To address this gap, Canadian researchers at Simon Fraser University (SFU), in partnership with Vietnam’s Institute of Population, Health and Development, developed VMood, a mobile health app designed to make mental health care more accessible and scalable. The app builds on more than a decade of Canadian-led research into community-based depression care.
With Proof-of-Concept funding from Grand Challenges Canada, in partnership with the Government of Canada, the SFU team piloted the VMood app in Vietnam. The pilot showed that VMood’s user-friendly design and availability on Apple and Android devices had strong potential for significant improvements in mental health prevention and promotion.

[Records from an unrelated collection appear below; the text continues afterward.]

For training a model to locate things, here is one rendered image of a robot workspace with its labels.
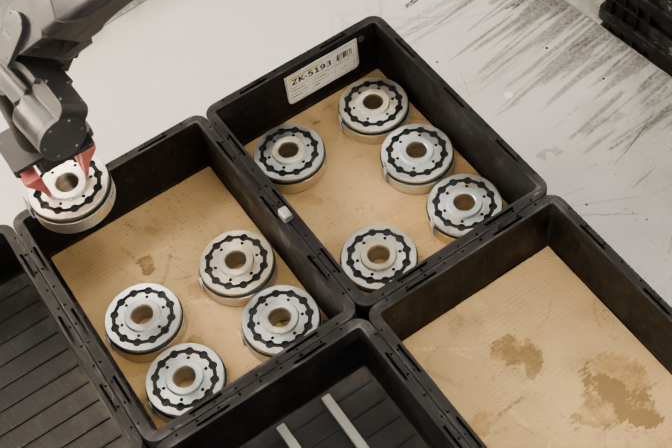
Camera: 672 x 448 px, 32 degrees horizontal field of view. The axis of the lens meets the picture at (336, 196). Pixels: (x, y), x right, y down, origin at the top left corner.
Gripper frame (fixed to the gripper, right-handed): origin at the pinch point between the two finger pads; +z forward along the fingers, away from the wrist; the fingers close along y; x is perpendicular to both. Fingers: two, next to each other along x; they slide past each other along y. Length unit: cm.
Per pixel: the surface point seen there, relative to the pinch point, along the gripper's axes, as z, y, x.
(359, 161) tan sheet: 23.3, 37.7, -5.0
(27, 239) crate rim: 12.5, -7.5, 4.9
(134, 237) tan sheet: 22.7, 5.1, 3.7
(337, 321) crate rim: 13.3, 18.4, -29.8
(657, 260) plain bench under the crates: 37, 66, -38
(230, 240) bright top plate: 20.1, 15.2, -7.0
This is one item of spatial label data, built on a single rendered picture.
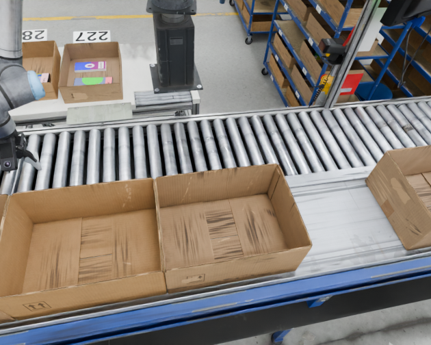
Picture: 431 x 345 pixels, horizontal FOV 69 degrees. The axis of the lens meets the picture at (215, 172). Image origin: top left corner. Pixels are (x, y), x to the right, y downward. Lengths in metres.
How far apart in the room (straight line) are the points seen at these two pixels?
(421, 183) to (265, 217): 0.65
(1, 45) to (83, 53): 0.79
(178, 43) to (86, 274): 1.10
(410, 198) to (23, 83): 1.27
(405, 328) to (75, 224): 1.78
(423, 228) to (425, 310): 1.18
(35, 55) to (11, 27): 0.86
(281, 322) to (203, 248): 0.42
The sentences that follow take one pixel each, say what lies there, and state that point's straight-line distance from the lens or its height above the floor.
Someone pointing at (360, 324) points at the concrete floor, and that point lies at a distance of 2.06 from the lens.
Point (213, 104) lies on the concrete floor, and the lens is 2.84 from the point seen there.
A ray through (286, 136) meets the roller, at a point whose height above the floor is 0.74.
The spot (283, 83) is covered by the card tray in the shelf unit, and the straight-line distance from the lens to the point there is 2.88.
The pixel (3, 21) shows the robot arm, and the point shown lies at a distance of 1.25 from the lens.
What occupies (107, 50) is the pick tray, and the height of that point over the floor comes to 0.80.
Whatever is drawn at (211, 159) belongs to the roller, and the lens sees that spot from 1.40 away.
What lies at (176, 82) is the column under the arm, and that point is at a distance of 1.74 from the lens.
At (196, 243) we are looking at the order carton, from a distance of 1.01.
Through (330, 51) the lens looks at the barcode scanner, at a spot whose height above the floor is 1.06.
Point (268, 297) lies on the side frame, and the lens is 0.96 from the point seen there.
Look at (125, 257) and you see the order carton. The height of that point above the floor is 0.89.
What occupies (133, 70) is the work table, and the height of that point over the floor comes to 0.75.
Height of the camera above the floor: 1.80
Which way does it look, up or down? 51 degrees down
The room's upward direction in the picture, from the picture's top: 6 degrees clockwise
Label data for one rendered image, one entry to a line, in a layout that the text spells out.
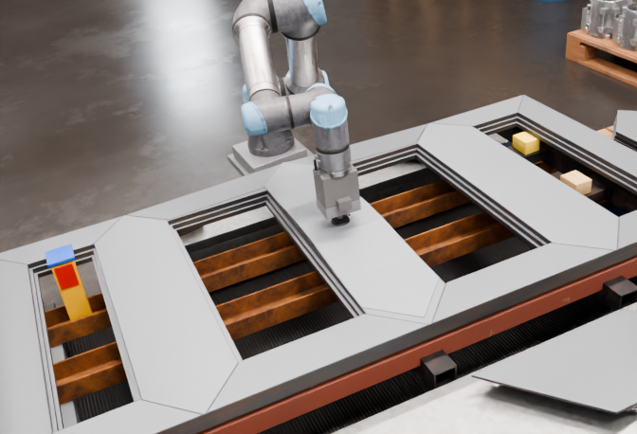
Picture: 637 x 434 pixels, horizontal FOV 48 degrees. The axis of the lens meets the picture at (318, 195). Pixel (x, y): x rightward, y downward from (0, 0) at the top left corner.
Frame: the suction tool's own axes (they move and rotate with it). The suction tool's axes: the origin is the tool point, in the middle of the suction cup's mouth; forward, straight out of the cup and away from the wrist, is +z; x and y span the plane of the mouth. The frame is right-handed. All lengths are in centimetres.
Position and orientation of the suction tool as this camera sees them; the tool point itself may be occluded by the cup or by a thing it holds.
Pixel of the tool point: (340, 225)
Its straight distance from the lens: 167.7
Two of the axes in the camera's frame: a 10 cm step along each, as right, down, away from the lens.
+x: -3.6, -4.5, 8.2
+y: 9.3, -2.7, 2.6
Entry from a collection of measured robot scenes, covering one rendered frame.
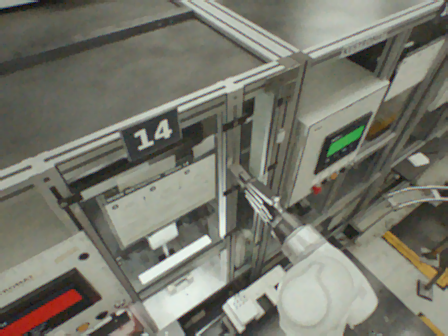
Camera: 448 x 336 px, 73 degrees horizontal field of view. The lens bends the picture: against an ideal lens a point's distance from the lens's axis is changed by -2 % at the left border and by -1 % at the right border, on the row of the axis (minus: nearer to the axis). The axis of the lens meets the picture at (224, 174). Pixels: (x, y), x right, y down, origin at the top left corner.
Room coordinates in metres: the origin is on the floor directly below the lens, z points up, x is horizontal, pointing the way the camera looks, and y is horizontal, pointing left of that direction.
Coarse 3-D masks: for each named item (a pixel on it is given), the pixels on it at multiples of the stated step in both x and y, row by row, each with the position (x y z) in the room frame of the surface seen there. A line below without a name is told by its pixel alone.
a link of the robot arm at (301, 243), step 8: (296, 232) 0.33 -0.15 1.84; (304, 232) 0.33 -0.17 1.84; (312, 232) 0.33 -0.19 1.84; (288, 240) 0.32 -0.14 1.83; (296, 240) 0.31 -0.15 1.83; (304, 240) 0.31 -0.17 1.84; (312, 240) 0.31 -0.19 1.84; (320, 240) 0.31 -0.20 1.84; (288, 248) 0.31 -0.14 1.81; (296, 248) 0.30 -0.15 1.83; (304, 248) 0.30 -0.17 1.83; (312, 248) 0.29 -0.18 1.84; (288, 256) 0.30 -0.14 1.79; (296, 256) 0.29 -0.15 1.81; (304, 256) 0.28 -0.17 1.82
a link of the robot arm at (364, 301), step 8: (320, 248) 0.29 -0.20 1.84; (328, 248) 0.30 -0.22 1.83; (312, 256) 0.28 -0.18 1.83; (320, 256) 0.26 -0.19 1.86; (328, 256) 0.26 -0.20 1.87; (336, 256) 0.27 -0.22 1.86; (344, 256) 0.28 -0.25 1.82; (344, 264) 0.25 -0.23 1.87; (352, 264) 0.26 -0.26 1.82; (352, 272) 0.23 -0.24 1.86; (360, 272) 0.25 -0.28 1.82; (352, 280) 0.21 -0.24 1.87; (360, 280) 0.22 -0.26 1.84; (360, 288) 0.21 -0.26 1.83; (368, 288) 0.21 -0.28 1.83; (352, 296) 0.19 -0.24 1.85; (360, 296) 0.20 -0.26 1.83; (368, 296) 0.20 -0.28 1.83; (376, 296) 0.21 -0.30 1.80; (352, 304) 0.18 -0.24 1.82; (360, 304) 0.18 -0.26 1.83; (368, 304) 0.18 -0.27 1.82; (376, 304) 0.19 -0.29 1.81; (352, 312) 0.17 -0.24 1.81; (360, 312) 0.17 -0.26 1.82; (368, 312) 0.17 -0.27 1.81; (352, 320) 0.16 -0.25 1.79; (360, 320) 0.16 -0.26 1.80
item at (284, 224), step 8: (272, 208) 0.39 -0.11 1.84; (280, 216) 0.37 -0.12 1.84; (288, 216) 0.37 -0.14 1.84; (296, 216) 0.38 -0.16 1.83; (272, 224) 0.39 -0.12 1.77; (280, 224) 0.36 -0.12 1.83; (288, 224) 0.35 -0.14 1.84; (296, 224) 0.35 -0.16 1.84; (304, 224) 0.36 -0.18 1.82; (272, 232) 0.35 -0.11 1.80; (280, 232) 0.34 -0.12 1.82; (288, 232) 0.34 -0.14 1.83; (280, 240) 0.33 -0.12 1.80
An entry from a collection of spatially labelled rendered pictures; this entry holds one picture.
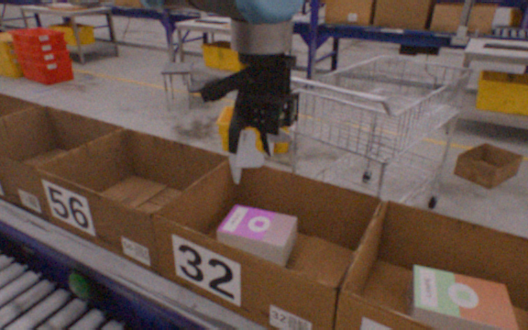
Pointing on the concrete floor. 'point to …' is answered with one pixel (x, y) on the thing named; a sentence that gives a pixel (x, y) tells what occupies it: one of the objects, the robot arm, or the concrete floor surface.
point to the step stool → (186, 79)
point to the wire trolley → (382, 124)
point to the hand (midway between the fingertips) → (250, 165)
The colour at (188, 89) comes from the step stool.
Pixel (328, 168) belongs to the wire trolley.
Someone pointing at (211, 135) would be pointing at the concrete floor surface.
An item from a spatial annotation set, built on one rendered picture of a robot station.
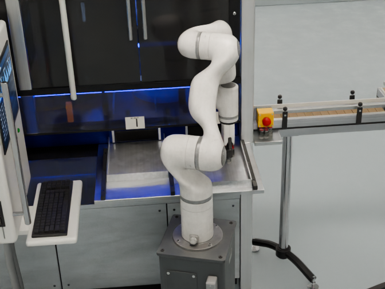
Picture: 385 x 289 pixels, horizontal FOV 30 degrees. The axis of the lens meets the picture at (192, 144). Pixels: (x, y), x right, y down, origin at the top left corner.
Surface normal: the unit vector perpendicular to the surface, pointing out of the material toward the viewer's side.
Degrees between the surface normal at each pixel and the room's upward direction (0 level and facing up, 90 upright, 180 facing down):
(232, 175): 0
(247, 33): 90
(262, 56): 0
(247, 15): 90
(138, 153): 0
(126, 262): 90
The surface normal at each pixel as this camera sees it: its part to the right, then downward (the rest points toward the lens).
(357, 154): -0.03, -0.88
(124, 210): 0.07, 0.48
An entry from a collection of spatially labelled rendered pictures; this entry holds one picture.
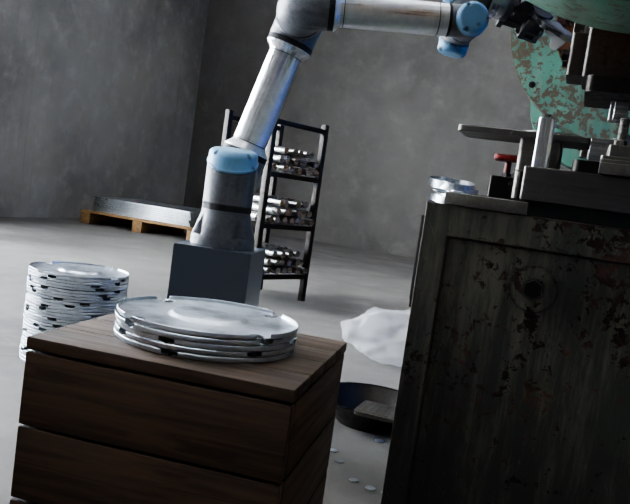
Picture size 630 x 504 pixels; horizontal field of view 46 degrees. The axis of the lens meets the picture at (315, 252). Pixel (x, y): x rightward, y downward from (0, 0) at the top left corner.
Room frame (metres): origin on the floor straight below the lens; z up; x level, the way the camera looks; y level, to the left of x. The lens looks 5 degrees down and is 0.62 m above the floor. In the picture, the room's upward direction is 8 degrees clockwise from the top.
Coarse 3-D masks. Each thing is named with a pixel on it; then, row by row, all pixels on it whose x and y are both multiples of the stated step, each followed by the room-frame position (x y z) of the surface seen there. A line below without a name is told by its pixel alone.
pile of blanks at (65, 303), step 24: (48, 288) 2.09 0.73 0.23; (72, 288) 2.09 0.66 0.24; (96, 288) 2.12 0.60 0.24; (120, 288) 2.20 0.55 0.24; (24, 312) 2.17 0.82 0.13; (48, 312) 2.09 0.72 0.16; (72, 312) 2.09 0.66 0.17; (96, 312) 2.13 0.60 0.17; (24, 336) 2.18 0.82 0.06; (24, 360) 2.13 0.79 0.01
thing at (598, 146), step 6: (594, 138) 1.41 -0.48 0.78; (600, 138) 1.41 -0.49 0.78; (594, 144) 1.41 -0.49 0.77; (600, 144) 1.41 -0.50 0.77; (606, 144) 1.40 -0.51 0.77; (594, 150) 1.41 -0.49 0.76; (600, 150) 1.41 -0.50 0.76; (606, 150) 1.40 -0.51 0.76; (588, 156) 1.41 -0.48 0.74; (594, 156) 1.41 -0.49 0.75; (600, 156) 1.40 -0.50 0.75
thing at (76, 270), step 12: (36, 264) 2.24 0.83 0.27; (48, 264) 2.27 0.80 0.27; (60, 264) 2.31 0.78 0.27; (72, 264) 2.34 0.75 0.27; (84, 264) 2.37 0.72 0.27; (96, 264) 2.38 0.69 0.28; (60, 276) 2.09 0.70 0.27; (72, 276) 2.09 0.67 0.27; (84, 276) 2.14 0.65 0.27; (96, 276) 2.17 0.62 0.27; (108, 276) 2.21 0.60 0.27; (120, 276) 2.24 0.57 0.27
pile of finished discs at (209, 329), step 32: (128, 320) 1.12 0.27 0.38; (160, 320) 1.11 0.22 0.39; (192, 320) 1.13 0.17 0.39; (224, 320) 1.15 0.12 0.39; (256, 320) 1.22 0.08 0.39; (288, 320) 1.26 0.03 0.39; (160, 352) 1.06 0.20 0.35; (192, 352) 1.05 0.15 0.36; (224, 352) 1.06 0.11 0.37; (256, 352) 1.11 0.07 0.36; (288, 352) 1.15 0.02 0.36
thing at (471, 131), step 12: (468, 132) 1.52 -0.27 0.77; (480, 132) 1.49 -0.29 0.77; (492, 132) 1.47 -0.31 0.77; (504, 132) 1.47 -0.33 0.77; (516, 132) 1.46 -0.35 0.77; (528, 132) 1.45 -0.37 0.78; (528, 144) 1.47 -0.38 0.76; (552, 144) 1.46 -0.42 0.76; (564, 144) 1.49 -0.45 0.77; (576, 144) 1.46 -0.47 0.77; (588, 144) 1.43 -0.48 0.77; (528, 156) 1.47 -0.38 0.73; (552, 156) 1.46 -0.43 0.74; (516, 168) 1.48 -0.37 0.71; (552, 168) 1.45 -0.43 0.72; (516, 180) 1.48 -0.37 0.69; (516, 192) 1.47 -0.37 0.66
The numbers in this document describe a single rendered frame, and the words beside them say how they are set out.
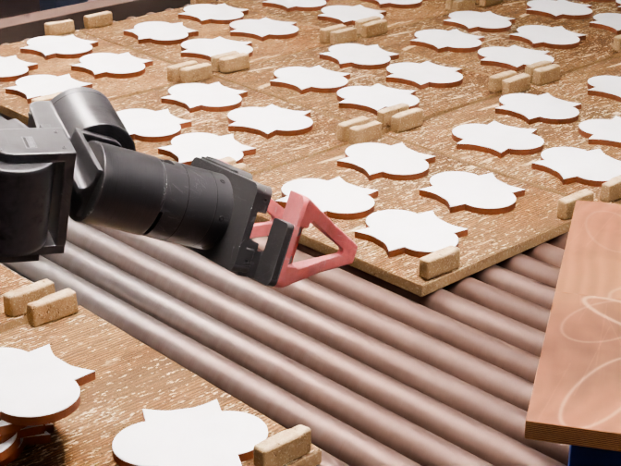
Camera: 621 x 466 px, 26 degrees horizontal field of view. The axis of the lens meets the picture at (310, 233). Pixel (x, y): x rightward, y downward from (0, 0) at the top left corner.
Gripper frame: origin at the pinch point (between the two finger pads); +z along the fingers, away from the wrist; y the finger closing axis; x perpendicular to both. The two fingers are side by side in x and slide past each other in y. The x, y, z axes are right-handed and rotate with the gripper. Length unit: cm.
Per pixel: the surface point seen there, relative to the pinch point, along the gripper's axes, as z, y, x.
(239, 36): 70, 144, -18
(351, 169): 54, 73, -2
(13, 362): -6.8, 31.0, 22.0
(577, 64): 111, 96, -31
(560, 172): 75, 55, -11
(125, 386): 6.8, 33.5, 23.4
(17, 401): -8.5, 24.1, 23.6
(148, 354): 11.1, 38.5, 20.9
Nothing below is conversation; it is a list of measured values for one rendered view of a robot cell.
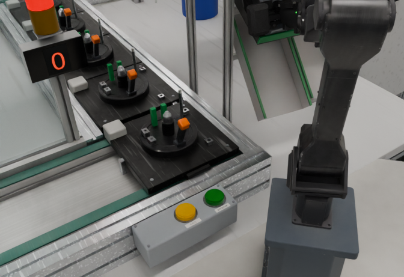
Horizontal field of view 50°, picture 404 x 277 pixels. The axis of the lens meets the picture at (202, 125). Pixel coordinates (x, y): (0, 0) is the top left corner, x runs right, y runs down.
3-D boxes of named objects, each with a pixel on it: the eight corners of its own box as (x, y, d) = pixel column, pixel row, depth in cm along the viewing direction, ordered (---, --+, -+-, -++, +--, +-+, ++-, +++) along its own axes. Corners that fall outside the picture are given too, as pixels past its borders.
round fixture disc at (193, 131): (209, 143, 103) (209, 136, 102) (157, 166, 97) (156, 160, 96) (179, 115, 113) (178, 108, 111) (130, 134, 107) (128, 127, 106)
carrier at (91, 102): (183, 103, 120) (181, 63, 113) (101, 134, 110) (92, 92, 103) (143, 67, 137) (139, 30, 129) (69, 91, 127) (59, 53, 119)
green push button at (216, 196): (228, 203, 91) (228, 196, 89) (211, 211, 89) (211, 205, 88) (217, 191, 93) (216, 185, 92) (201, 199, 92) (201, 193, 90)
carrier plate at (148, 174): (238, 153, 103) (239, 146, 102) (148, 195, 93) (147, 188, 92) (186, 105, 119) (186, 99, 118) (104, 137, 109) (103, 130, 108)
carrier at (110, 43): (143, 66, 137) (138, 29, 129) (69, 91, 127) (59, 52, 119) (112, 38, 153) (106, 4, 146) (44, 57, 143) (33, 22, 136)
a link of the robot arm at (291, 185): (344, 203, 68) (351, 173, 64) (286, 199, 69) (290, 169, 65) (339, 173, 73) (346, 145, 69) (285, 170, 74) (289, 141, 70)
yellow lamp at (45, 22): (63, 31, 87) (57, 7, 84) (38, 38, 85) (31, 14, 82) (55, 22, 90) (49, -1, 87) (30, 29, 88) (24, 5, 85)
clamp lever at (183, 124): (185, 142, 100) (190, 123, 94) (178, 145, 99) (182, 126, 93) (177, 130, 101) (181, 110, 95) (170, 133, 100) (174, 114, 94)
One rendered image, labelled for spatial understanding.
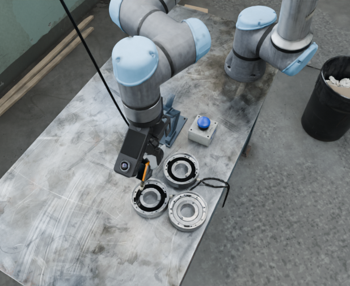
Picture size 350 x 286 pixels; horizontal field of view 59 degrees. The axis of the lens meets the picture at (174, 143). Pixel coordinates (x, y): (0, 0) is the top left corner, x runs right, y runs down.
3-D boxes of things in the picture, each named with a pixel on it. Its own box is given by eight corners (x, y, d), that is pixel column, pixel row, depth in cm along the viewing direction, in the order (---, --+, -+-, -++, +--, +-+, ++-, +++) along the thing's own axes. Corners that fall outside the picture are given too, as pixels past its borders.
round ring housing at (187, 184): (156, 179, 90) (156, 173, 86) (175, 152, 95) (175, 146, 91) (188, 196, 87) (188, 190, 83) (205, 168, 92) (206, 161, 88)
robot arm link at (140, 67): (171, 47, 49) (128, 73, 46) (172, 94, 58) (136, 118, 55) (140, 24, 52) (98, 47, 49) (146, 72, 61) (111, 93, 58)
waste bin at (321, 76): (344, 155, 186) (383, 109, 150) (289, 134, 195) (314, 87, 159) (353, 115, 203) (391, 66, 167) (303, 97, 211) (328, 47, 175)
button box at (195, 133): (208, 147, 96) (209, 138, 92) (188, 138, 98) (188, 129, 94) (218, 128, 100) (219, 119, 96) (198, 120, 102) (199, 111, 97)
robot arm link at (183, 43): (175, -1, 59) (129, 24, 55) (217, 26, 54) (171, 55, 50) (175, 34, 65) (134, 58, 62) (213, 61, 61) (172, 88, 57)
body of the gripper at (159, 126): (172, 132, 73) (171, 99, 63) (155, 160, 69) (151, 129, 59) (144, 121, 75) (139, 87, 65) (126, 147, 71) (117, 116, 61)
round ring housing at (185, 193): (206, 235, 81) (207, 230, 77) (166, 231, 81) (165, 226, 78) (207, 197, 87) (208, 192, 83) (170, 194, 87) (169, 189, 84)
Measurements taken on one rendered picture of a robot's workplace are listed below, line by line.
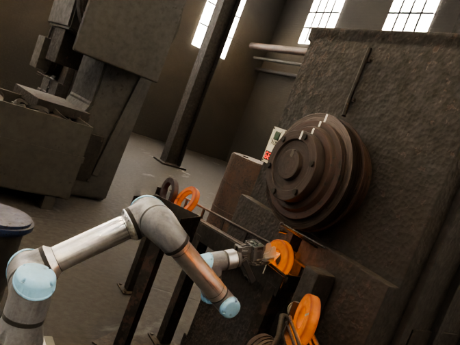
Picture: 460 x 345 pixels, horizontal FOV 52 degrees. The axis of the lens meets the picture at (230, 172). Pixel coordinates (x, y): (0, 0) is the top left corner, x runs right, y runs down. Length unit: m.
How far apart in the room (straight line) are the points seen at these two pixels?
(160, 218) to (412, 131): 0.94
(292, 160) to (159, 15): 2.74
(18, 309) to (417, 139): 1.39
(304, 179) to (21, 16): 10.12
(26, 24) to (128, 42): 7.41
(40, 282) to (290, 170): 0.95
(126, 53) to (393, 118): 2.78
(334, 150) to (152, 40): 2.79
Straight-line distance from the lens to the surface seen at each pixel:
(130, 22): 4.21
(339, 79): 2.16
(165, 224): 1.52
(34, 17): 11.53
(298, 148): 1.86
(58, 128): 3.91
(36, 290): 1.46
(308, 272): 1.79
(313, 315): 1.48
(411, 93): 1.90
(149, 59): 4.32
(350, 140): 1.79
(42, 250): 1.61
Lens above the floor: 1.20
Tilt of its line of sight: 6 degrees down
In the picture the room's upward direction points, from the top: 21 degrees clockwise
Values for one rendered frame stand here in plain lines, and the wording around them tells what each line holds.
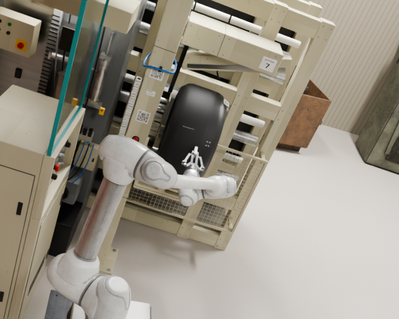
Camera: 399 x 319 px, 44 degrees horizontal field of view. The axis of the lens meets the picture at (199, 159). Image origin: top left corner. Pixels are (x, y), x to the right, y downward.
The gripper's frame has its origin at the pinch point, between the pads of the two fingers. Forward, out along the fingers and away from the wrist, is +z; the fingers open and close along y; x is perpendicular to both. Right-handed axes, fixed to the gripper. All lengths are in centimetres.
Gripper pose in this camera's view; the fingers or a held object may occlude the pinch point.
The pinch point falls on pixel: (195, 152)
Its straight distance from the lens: 274.0
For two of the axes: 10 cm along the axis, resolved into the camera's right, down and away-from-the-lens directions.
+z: 0.9, -6.0, 7.9
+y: -9.4, -3.1, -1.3
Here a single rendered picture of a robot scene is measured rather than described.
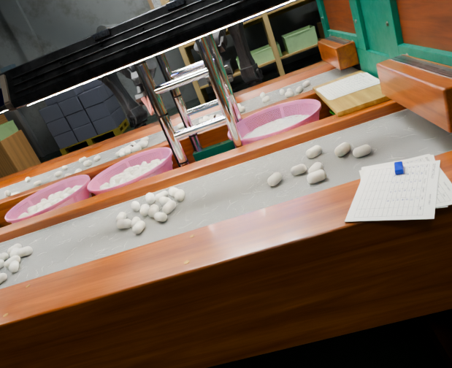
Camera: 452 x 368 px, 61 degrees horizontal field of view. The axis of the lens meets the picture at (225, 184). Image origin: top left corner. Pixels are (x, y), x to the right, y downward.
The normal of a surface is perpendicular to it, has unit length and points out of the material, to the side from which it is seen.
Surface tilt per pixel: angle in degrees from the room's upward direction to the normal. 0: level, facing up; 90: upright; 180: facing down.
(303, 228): 0
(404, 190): 0
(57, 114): 90
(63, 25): 90
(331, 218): 0
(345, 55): 90
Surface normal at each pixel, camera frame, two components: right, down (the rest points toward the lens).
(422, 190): -0.35, -0.86
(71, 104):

From pilot to scale with government partnerships
VMood combines digital self-management tools based on Cognitive Behavioral Therapy with remote human support. The app guides users through exercises focused on reactivating daily life, problem-solving, and realistic thinking, while also connecting them with trained lay health and social service workers who provide coaching through the app. This task-sharing approach helps extend care beyond clinical settings into communities.

With their first round of Transition-to-Scale funding, the team at Simon Fraser University successfully demonstrated the effectiveness of a community-based, low-cost psychosocial self-supported management (SSM) intervention to reduce symptoms of depression among adults in community-based and primary care settings.
Sustained funding from Grand Challenges Canada has been essential—not just for developing the technology, but for building long-term partnerships and supporting real change at both the community and policy levels.
— Leena Chau, SFU research manager.
With their latest round of TTS funding, SFU along with their government partners, including Vietnam’s Ministry of Health, seeks to strengthen impact and feasibility of the scaling plan for the Vmood app and provide access to VMood to treat depression in more provinces in Vietnam.

Today, VMood is being tested across multiple Vietnamese provinces through a randomized controlled trial led by researchers from SFU, the University of British Columbia, and partners in Vietnam and Australia. The project offers promising evidence that digital mental health tools, backed by sustained funding and international collaboration, can help close care gaps in low-resource settings.